Puis nous sommes allés à la maison des Nyambudi dans Nsanda. Il s’agit d’une simple maison où ils vivent quand ils regardent une fois le projet Nsanda. La maison a trois chambres, et de l’électricité mais pas d’eau courante. À l´interieur il y a une table avec deux chaises + la chaise d’un voisin. Le coin à dormir se compose de quelques matelas sur le plancher. Il n’y a pas fenêtres, volets seulement. La maison offre un abri, rien d’autre.

Puis nous sommes partis pour les cultivations de projet Nsanda. Clément et Jimma, le conducteur, Bernt et moi, nous sommes allés dans la jeep Toyota rénové des Nyambudi. Julienne et Yapeco sont allés dans Yapecos Toyota, une jeep d’un modèle plus récent. C’est magnifique que la vieille jeep pourrait être fait de travailler à nouveau. Le trajet à 17 km de Nsanda aux cultivations était ok. Il était triste de voir les champs. Ils ont vraiment souffrir de la sécheresse. Le manioc a atteint à mi-chemin de sa croissance normale, mais il va bien se passer si il pleut, et peut au mieux être récoltées à la fin de l’année. Les plantes d’arachide étaient vivants, mais il n’y avait rien à récolter. Si il y aura la pluie il y aura probablement une petite récolte. Au moment où j’écris ce vint la pluie, tout comme il l’a fait hier soir. C’est très agréable. Une récolte normale de l’arachide est d’environ une tonne par hectare, et le prix est un USD par kg. Nous aurions récolté 5 tonnes si la saison de croissance avait été typique. Les plantes de soja ont été complètement perdu. Nous avons semé 3 hectares, et qui donnent généralement une récolte de 3,5 tonnes. Nous avons eu un contrat avec une usine qui aurait payé 5 USD par kg. Maintenant, nous avons besoin pour effacer les champs pour quelques semaines. Bernt et Clément a commencé tout de suite.
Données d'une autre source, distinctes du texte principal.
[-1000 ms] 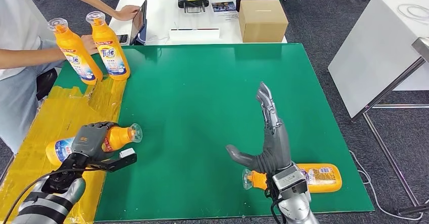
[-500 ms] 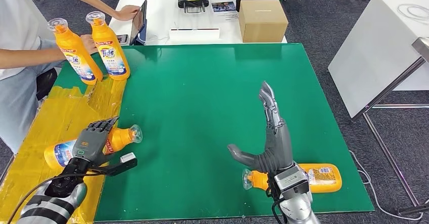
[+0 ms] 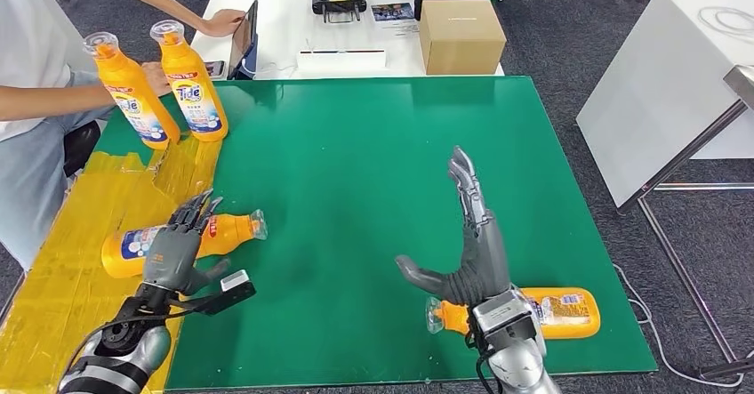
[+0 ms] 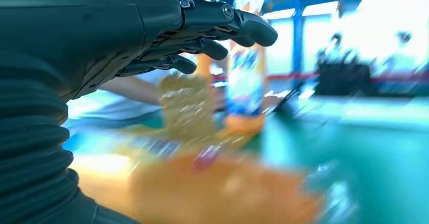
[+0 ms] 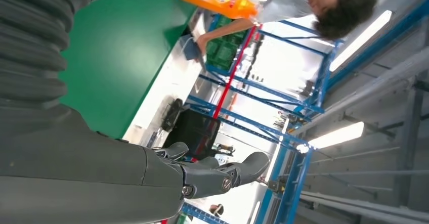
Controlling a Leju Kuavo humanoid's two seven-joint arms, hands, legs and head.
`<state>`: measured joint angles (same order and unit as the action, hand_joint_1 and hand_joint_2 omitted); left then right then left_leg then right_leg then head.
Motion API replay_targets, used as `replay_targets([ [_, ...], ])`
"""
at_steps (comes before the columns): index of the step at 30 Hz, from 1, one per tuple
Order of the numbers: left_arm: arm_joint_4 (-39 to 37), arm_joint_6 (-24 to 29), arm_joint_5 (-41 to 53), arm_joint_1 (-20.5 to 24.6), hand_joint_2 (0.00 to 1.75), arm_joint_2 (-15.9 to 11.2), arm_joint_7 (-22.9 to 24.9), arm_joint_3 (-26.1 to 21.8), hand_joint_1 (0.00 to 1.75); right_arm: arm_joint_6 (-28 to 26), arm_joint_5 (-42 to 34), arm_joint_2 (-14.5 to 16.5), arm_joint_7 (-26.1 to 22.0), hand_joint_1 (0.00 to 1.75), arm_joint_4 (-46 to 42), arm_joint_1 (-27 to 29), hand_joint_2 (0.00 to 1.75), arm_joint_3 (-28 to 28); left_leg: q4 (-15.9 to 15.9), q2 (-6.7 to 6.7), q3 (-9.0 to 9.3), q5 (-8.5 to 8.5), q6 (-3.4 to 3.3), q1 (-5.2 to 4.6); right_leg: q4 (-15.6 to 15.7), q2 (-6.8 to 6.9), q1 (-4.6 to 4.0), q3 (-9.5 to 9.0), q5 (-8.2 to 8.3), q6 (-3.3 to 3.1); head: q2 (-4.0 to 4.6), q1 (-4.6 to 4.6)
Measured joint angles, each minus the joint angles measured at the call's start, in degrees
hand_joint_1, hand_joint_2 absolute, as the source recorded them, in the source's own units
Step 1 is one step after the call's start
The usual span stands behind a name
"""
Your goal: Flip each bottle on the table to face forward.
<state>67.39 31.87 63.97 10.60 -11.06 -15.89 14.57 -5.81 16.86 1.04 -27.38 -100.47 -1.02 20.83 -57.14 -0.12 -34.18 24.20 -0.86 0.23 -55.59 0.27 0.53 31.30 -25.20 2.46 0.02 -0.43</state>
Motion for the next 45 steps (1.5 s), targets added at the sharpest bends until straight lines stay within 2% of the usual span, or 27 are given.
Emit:
replay_targets([
  [4,8.11,2.70,-6.37,-3.22,1.75,1.78,-4.83,-0.84,0.00,-0.31,3.01,-0.70,0.62,0.00,0.50,0.05,1.75,1.15,0.00,0.00,-0.03,0.02,-0.01,-0.01,0.01,0.01,0.02,0.02,-0.01,0.00,0.00,0.00],
  [8,13.02,2.84,-7.05,-4.90,1.75,2.62,-5.30,-1.25,0.00,-0.40,3.57,-1.17,0.73,0.00,0.95,0.10,1.75,1.84,0.00,0.01,-0.03,0.03,-0.02,-0.02,0.02,0.01,0.02,0.02,-0.01,0.00,0.00,0.00],
  [14,15.85,3.23,-7.81,-6.03,1.75,3.15,-6.11,-1.75,0.00,-0.45,4.06,-1.61,0.95,0.00,1.22,0.12,1.75,2.26,0.00,0.01,0.00,0.02,-0.01,0.00,0.01,0.01,0.00,0.00,-0.01,0.00,0.00,-0.01],
  [16,17.11,3.10,-11.33,-6.59,1.75,3.54,-7.97,-2.09,0.00,-0.48,5.58,-1.91,1.68,0.00,1.33,0.25,1.75,2.49,0.00,0.00,0.00,0.02,-0.01,0.00,0.01,0.00,0.00,0.00,-0.01,0.00,0.00,-0.01],
  [18,19.56,0.56,-18.58,-7.57,1.75,4.26,-10.49,-2.44,0.00,-0.40,9.14,-2.78,3.21,0.00,1.51,0.59,1.75,2.96,0.00,0.01,0.00,0.02,-0.02,-0.01,0.01,0.01,0.02,0.00,-0.01,0.00,0.00,-0.01],
  [22,25.54,-9.11,-33.02,-10.31,1.75,6.28,-13.81,-3.53,0.00,-0.39,20.58,-6.72,7.50,0.00,2.03,2.77,1.75,4.10,0.00,0.04,-0.05,0.06,-0.03,-0.06,0.05,0.04,0.07,0.03,-0.03,0.01,0.00,-0.01],
  [27,29.43,-16.44,-40.32,-12.56,1.75,8.52,-15.09,-4.30,0.00,-2.67,28.04,-14.04,10.19,0.00,2.48,7.17,1.75,3.78,-0.01,0.06,-0.11,0.11,-0.09,-0.14,0.09,0.05,0.12,0.08,-0.03,0.02,0.00,-0.01],
  [33,30.60,-18.60,-41.93,-13.14,1.75,10.11,-15.31,-4.76,0.00,-3.15,28.74,-21.50,10.91,0.00,2.22,11.51,1.75,1.05,-0.01,0.05,-0.07,0.11,-0.09,-0.14,0.09,0.04,0.11,0.04,-0.01,0.04,0.00,-0.01],
  [42,30.98,-19.73,-42.57,-13.21,1.75,11.20,-15.29,-4.85,0.00,-3.10,30.45,-27.09,13.29,0.00,1.54,15.09,1.75,-0.99,-0.01,0.04,-0.04,0.11,-0.09,-0.13,0.09,0.04,0.11,0.03,-0.01,0.04,0.00,-0.02],
  [45,30.99,-19.74,-42.70,-13.28,1.75,11.48,-15.20,-4.89,0.00,-3.60,32.04,-28.33,15.57,0.00,1.32,16.52,1.75,-2.07,-0.01,0.03,-0.05,0.11,-0.09,-0.14,0.09,0.03,0.12,0.03,-0.01,0.04,0.00,-0.02],
])
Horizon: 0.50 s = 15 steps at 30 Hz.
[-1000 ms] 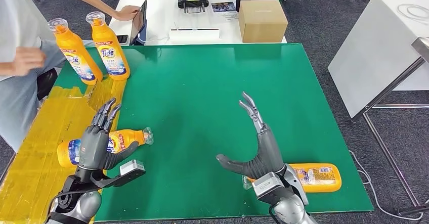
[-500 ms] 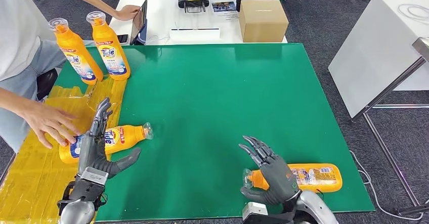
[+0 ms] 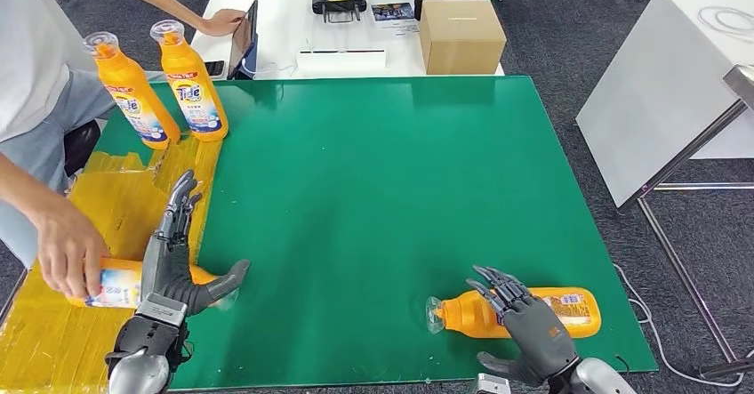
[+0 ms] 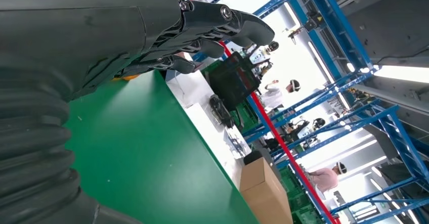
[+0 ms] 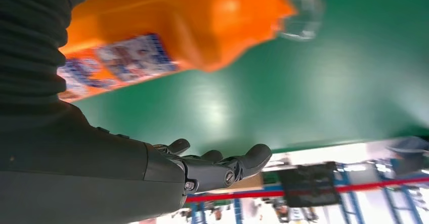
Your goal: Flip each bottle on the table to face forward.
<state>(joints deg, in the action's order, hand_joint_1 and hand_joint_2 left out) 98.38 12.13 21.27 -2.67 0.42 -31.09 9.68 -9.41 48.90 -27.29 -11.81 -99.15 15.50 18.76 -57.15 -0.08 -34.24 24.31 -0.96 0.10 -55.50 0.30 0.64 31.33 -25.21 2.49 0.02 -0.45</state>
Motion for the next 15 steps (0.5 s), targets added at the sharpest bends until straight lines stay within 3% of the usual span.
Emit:
replay_targets([
  [15,0.60,-0.27,-0.01,-1.09,1.75,1.20,0.76,-0.50,0.00,0.23,12.66,-1.04,12.40,0.00,1.02,1.66,1.75,-5.54,0.00,-0.01,0.03,0.00,0.00,0.00,0.00,0.00,-0.01,-0.03,0.00,0.00,0.00,-0.01],
])
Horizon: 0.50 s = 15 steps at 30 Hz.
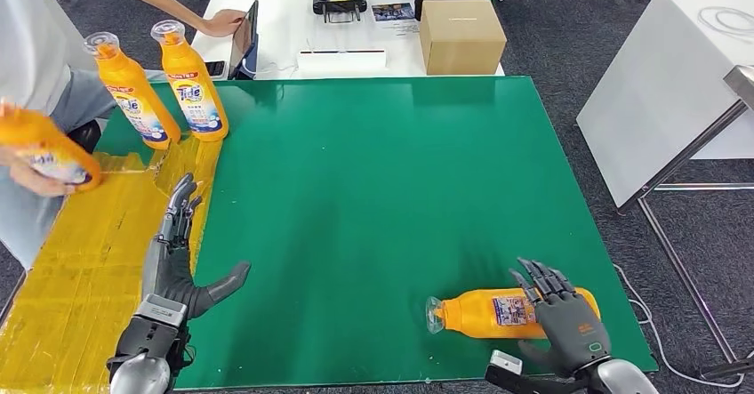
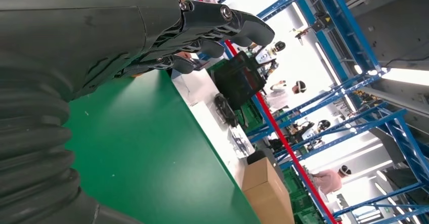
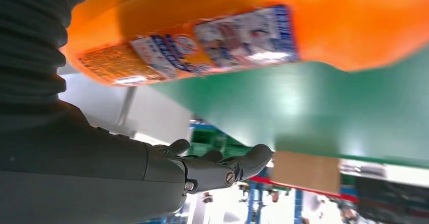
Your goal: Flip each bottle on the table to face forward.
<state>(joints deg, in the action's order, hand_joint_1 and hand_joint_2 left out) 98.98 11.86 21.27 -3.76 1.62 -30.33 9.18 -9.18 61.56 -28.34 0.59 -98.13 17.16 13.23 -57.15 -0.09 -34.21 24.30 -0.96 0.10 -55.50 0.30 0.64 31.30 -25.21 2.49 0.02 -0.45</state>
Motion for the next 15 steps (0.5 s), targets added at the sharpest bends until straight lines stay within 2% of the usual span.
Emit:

Nous avons pris une promenade jusqu’à une vallée assez profonde, où il y a une source d’eau. Notre chauffeur est allé de l’avant avec sa machette et il a ouvert la voie. Bernt et je marchais derrière. Nous nous sentions bien aussi longtemps que nous marchions en descente, mais le chemin du retour était presque fatale pour nous « mondele ». La chaleur était accablante et le pente était beaucoup plus forte que lui avait paru auparavant. Le chauffeur était totalement insensible par l’effort, il n’a même pas enlever son blouson. Notre plan pour la source d’eau est de construire un système d’irrigation pour quelques-uns des champs. À l’heure actuelle, nous prévoyons de préparer deux autres hectares à proximité d’une petite rivière, où nous pouvons organiser pour l’irrigation tout de suite. Nous allons cultiver piri piri et les haricots.